Look through the listing below and say how many lines contain the word "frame". Nothing else belongs in the reply.
------------------------------------------------------------
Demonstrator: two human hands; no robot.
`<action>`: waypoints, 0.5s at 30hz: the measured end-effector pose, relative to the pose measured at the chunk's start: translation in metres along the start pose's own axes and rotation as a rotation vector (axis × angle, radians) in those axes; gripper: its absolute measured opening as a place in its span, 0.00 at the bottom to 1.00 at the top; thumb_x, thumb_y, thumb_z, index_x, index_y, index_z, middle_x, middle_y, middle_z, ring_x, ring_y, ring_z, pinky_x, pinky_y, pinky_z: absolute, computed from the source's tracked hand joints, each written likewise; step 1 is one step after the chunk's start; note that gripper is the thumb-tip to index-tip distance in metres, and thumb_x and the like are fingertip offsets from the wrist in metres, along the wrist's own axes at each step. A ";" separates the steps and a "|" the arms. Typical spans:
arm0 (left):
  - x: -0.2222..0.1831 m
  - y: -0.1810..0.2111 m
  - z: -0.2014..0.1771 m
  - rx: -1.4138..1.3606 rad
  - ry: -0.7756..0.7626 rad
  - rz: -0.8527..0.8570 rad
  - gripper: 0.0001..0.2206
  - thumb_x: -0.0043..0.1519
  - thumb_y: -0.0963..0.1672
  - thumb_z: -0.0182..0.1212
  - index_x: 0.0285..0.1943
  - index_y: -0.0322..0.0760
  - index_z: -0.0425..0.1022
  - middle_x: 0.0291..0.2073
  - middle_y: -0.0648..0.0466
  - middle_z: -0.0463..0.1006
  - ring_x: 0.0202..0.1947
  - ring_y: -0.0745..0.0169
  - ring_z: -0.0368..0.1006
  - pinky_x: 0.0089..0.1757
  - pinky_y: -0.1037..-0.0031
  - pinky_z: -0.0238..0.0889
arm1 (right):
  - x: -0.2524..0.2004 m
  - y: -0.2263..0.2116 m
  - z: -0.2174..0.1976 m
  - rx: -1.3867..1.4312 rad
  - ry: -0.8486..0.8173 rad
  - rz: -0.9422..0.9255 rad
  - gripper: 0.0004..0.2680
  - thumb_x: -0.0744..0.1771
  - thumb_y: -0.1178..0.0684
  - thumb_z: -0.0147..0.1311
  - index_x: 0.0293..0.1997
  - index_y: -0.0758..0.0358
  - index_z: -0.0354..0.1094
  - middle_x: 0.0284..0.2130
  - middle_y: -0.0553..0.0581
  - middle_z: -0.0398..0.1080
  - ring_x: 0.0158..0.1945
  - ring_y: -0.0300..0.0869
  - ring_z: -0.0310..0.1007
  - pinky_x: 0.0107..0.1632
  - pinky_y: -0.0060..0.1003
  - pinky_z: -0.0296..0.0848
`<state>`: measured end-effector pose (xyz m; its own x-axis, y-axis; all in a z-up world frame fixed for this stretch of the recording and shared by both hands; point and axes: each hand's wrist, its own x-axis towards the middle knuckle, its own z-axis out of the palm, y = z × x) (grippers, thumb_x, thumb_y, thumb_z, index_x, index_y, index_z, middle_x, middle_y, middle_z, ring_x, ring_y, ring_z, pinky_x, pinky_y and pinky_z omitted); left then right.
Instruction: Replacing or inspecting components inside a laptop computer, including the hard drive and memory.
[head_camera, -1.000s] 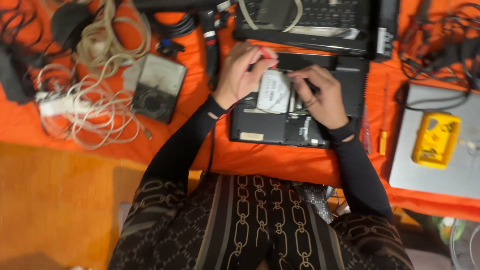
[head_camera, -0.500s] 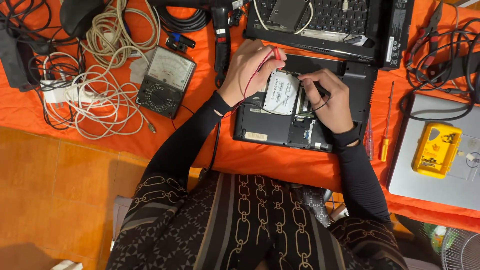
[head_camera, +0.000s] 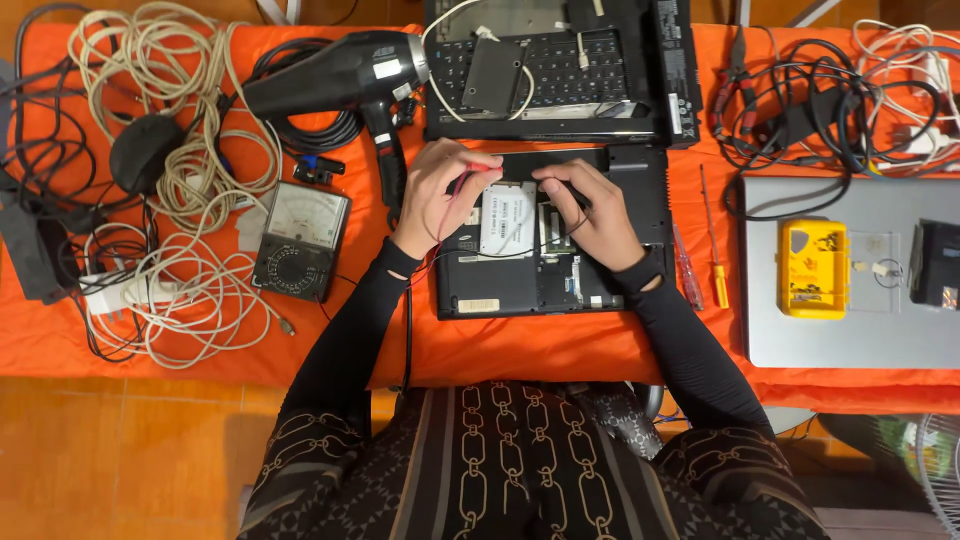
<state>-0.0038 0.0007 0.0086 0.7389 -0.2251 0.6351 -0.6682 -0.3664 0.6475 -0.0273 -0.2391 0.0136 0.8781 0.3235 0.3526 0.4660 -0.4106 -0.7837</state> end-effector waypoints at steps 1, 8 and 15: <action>0.003 0.006 -0.001 -0.063 0.003 0.057 0.08 0.60 0.39 0.71 0.45 0.37 0.80 0.43 0.54 0.83 0.41 0.59 0.75 0.45 0.68 0.68 | 0.000 -0.002 0.000 0.032 0.032 -0.001 0.06 0.72 0.58 0.54 0.53 0.66 0.73 0.39 0.57 0.73 0.40 0.41 0.75 0.42 0.33 0.72; 0.007 0.042 0.013 0.020 -0.086 0.255 0.11 0.56 0.40 0.75 0.46 0.39 0.83 0.41 0.55 0.77 0.37 0.60 0.73 0.41 0.69 0.68 | -0.004 -0.014 -0.007 -0.079 0.119 -0.239 0.13 0.70 0.65 0.54 0.63 0.68 0.65 0.47 0.62 0.74 0.50 0.51 0.75 0.52 0.39 0.73; -0.006 0.055 0.023 0.216 -0.079 0.413 0.13 0.56 0.36 0.73 0.50 0.36 0.83 0.42 0.56 0.75 0.39 0.57 0.73 0.42 0.68 0.69 | -0.009 -0.012 -0.011 -0.350 0.105 -0.475 0.19 0.64 0.66 0.60 0.63 0.69 0.65 0.37 0.57 0.71 0.40 0.49 0.70 0.46 0.41 0.66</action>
<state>-0.0431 -0.0385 0.0305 0.4250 -0.4562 0.7818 -0.8804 -0.4090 0.2399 -0.0394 -0.2465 0.0259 0.5629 0.4613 0.6859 0.8024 -0.5040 -0.3195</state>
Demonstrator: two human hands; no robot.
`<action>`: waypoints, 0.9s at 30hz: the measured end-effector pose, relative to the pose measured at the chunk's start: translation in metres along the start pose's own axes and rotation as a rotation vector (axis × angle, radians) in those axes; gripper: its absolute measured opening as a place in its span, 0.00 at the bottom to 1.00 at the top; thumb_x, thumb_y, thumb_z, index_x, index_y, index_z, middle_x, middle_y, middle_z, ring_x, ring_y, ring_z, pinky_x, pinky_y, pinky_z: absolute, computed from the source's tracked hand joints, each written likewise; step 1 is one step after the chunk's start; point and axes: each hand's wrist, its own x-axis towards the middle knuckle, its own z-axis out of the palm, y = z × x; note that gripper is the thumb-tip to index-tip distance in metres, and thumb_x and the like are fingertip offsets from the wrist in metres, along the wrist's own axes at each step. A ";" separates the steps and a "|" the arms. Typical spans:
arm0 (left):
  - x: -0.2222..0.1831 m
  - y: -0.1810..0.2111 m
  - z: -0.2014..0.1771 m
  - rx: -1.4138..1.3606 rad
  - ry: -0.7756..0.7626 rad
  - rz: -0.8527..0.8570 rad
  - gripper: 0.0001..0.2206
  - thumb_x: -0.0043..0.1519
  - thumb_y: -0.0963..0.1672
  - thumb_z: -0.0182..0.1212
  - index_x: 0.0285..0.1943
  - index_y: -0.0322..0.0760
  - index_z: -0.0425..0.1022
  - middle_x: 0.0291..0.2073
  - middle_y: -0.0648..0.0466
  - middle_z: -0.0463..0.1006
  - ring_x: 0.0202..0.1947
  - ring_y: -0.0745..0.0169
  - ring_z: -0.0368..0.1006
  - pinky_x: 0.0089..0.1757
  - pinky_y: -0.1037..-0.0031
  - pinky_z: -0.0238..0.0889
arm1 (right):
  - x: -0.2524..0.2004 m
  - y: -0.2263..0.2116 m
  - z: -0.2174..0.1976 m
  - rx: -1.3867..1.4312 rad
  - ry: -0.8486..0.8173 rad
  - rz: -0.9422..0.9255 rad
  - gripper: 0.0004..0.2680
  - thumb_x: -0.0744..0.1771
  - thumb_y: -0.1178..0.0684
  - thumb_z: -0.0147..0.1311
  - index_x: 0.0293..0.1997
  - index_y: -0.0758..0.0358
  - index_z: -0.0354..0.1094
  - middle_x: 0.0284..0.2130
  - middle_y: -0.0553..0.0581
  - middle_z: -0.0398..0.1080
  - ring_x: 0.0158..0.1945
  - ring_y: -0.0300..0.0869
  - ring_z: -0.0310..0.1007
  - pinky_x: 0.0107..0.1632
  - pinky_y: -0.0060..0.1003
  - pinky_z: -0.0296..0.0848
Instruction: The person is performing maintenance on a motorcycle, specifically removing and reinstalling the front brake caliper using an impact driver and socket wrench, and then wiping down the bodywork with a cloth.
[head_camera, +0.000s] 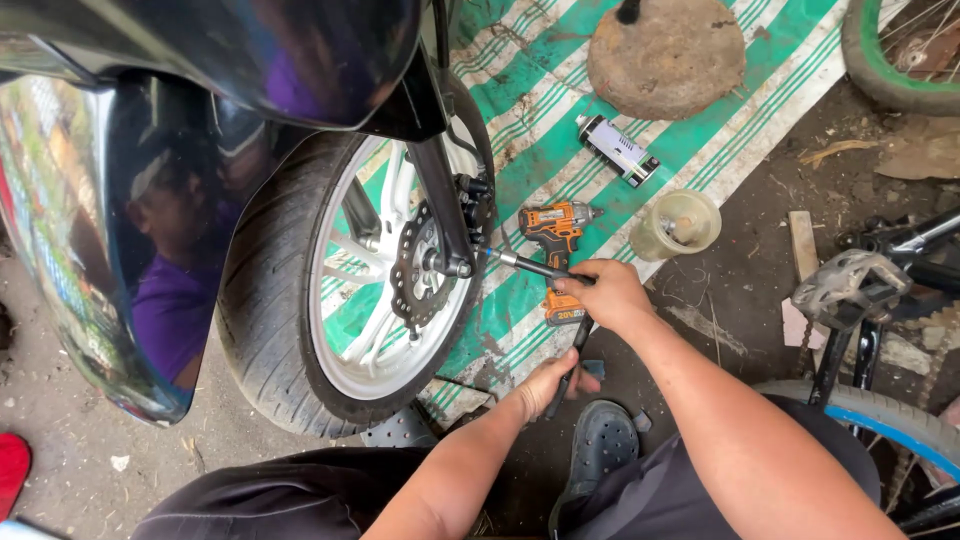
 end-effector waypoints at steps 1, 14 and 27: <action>-0.004 -0.001 0.002 0.004 -0.008 -0.003 0.34 0.78 0.61 0.50 0.23 0.40 0.74 0.42 0.43 0.89 0.50 0.51 0.85 0.49 0.70 0.77 | 0.005 0.004 0.005 0.001 0.007 0.006 0.15 0.67 0.45 0.72 0.56 0.61 0.84 0.47 0.69 0.81 0.50 0.64 0.85 0.47 0.56 0.89; -0.030 0.008 0.008 0.196 -0.232 0.143 0.41 0.80 0.64 0.31 0.29 0.41 0.83 0.59 0.49 0.87 0.64 0.52 0.80 0.60 0.63 0.70 | 0.000 0.014 0.029 -0.305 0.346 -0.243 0.15 0.65 0.41 0.73 0.54 0.53 0.85 0.42 0.60 0.80 0.50 0.63 0.81 0.50 0.51 0.84; -0.015 -0.021 -0.007 -0.201 -0.063 -0.250 0.39 0.72 0.70 0.47 0.35 0.38 0.80 0.39 0.45 0.89 0.32 0.57 0.85 0.24 0.73 0.69 | -0.031 0.015 0.044 0.304 0.354 0.159 0.17 0.67 0.48 0.69 0.63 0.44 0.70 0.50 0.59 0.78 0.52 0.54 0.82 0.50 0.49 0.83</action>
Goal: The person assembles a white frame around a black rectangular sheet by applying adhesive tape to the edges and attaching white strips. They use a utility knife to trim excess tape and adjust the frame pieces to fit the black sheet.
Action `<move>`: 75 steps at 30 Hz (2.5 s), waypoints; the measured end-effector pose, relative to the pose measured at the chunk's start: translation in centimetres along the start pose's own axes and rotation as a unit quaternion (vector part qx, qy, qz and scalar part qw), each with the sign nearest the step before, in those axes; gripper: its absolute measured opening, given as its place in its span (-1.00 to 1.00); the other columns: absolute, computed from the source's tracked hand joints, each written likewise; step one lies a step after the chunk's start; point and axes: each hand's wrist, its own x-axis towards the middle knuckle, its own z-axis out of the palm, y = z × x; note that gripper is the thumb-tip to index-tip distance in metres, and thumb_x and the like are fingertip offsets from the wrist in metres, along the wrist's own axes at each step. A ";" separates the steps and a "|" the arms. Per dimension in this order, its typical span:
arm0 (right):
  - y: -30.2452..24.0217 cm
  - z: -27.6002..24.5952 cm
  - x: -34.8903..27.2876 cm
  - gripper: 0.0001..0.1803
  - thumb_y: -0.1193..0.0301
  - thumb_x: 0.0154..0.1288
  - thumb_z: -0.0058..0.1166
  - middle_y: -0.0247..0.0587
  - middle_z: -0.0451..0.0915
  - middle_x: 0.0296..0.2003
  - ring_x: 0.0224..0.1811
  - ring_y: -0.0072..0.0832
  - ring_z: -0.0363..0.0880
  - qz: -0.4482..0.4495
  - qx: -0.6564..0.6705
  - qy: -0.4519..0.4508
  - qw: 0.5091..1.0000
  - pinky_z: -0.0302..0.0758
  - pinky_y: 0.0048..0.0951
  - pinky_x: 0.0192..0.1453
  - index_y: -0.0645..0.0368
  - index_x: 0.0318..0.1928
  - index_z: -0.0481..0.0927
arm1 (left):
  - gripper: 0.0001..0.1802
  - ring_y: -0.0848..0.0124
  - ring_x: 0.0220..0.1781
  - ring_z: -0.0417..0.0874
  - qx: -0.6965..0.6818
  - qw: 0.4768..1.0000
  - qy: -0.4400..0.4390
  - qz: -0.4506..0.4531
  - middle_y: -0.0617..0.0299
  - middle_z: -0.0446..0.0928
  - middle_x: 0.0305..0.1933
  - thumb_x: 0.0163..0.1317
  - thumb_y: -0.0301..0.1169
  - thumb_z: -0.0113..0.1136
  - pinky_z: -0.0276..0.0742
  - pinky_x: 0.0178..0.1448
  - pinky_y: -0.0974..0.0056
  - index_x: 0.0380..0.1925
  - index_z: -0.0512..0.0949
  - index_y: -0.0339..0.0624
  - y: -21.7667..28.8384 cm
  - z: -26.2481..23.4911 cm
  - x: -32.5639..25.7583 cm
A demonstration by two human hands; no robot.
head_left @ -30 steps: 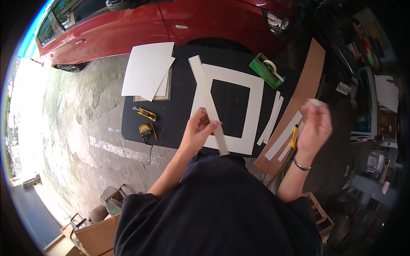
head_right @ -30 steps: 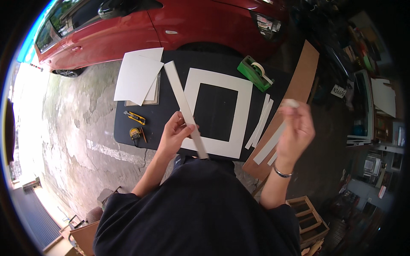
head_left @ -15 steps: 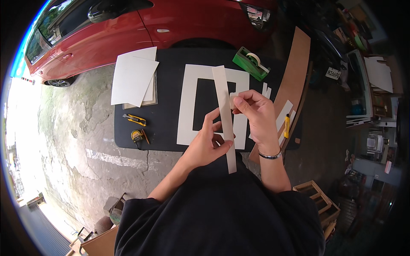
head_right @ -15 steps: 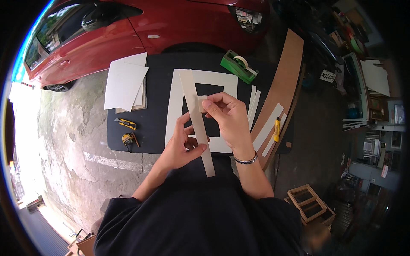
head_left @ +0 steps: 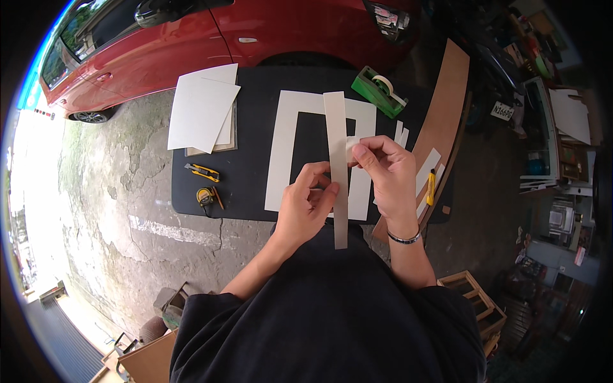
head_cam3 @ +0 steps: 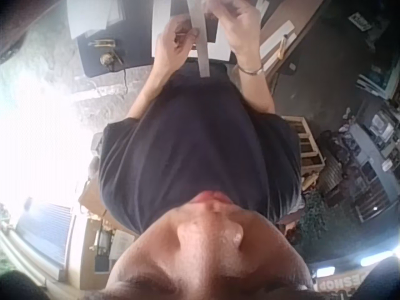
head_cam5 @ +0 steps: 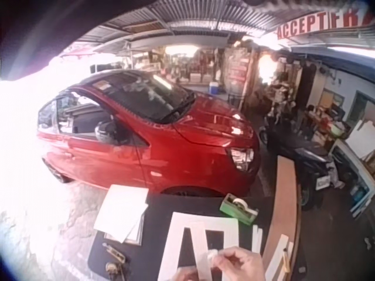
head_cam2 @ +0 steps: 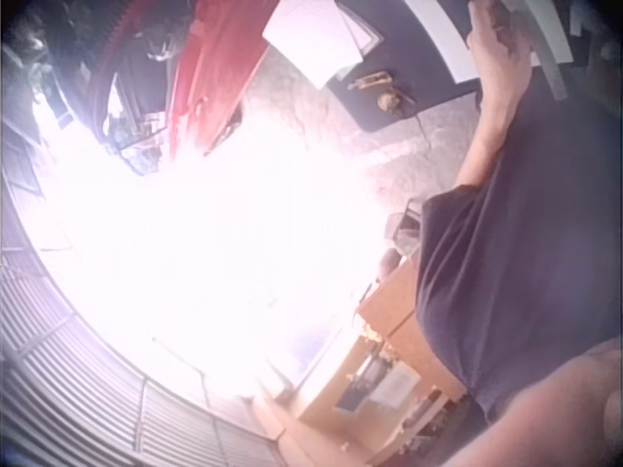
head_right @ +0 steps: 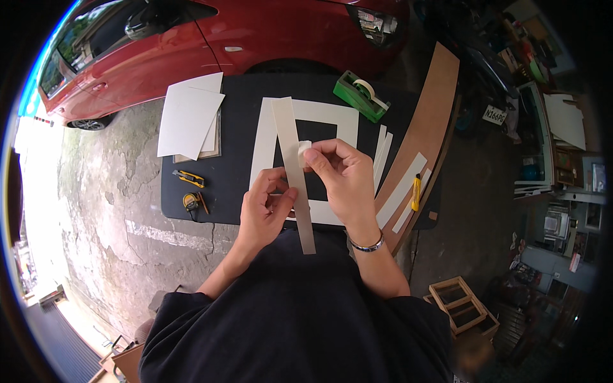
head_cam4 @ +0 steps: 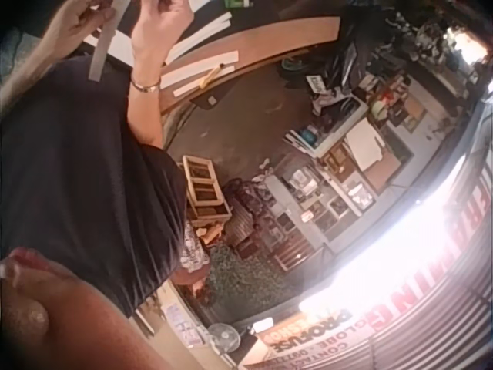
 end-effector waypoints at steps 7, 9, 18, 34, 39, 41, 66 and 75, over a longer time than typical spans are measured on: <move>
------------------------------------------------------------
> [RESPONSE TO THIS TASK]
2